-- REQUIRED ACTION --
Copy each line of the following data that contains "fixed".

··· GIVEN INFORMATION

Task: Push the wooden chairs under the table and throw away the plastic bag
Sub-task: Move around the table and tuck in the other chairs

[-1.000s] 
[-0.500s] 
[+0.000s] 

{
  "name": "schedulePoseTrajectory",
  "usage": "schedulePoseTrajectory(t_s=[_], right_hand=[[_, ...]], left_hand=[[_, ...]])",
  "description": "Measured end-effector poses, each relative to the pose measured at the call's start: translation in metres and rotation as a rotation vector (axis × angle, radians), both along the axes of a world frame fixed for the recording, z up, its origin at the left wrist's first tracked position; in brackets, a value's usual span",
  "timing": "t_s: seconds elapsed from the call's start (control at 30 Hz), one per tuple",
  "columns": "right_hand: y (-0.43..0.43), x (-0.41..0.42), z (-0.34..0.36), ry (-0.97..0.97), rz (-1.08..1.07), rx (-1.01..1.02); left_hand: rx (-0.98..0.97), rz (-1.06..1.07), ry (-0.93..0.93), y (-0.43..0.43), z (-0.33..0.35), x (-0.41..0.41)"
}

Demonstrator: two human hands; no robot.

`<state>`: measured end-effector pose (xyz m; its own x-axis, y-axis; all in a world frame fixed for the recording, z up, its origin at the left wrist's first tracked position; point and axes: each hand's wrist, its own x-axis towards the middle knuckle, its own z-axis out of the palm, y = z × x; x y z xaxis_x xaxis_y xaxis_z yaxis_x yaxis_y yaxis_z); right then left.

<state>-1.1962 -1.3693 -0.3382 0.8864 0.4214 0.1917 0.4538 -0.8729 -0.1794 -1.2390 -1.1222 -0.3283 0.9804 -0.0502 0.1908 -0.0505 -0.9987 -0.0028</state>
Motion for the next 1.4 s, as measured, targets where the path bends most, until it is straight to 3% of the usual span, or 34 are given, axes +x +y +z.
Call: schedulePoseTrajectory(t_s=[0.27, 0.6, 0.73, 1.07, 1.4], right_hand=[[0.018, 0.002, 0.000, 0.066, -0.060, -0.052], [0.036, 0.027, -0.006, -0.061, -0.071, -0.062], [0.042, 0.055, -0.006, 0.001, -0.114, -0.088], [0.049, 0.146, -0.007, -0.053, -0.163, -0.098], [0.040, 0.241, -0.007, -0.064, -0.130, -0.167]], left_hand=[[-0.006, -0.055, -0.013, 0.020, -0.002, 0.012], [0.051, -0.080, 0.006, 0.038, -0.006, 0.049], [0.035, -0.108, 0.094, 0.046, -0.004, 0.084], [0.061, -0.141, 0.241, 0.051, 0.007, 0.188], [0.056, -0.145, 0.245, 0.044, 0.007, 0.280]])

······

-- YOUR RESPONSE --
  "description": "Measured end-effector poses, each relative to the pose measured at the call's start: translation in metres and rotation as a rotation vector (axis × angle, radians), both along the axes of a world frame fixed for the recording, z up, its origin at the left wrist's first tracked position; in brackets, a value's usual span",
`<state>`: measured end-effector pose (xyz m; its own x-axis, y-axis; all in a world frame fixed for the recording, z up, its origin at the left wrist's first tracked position; point and axes: each hand's wrist, its own x-axis towards the middle knuckle, its own z-axis out of the palm, y = z × x; x y z xaxis_x xaxis_y xaxis_z yaxis_x yaxis_y yaxis_z); right then left.

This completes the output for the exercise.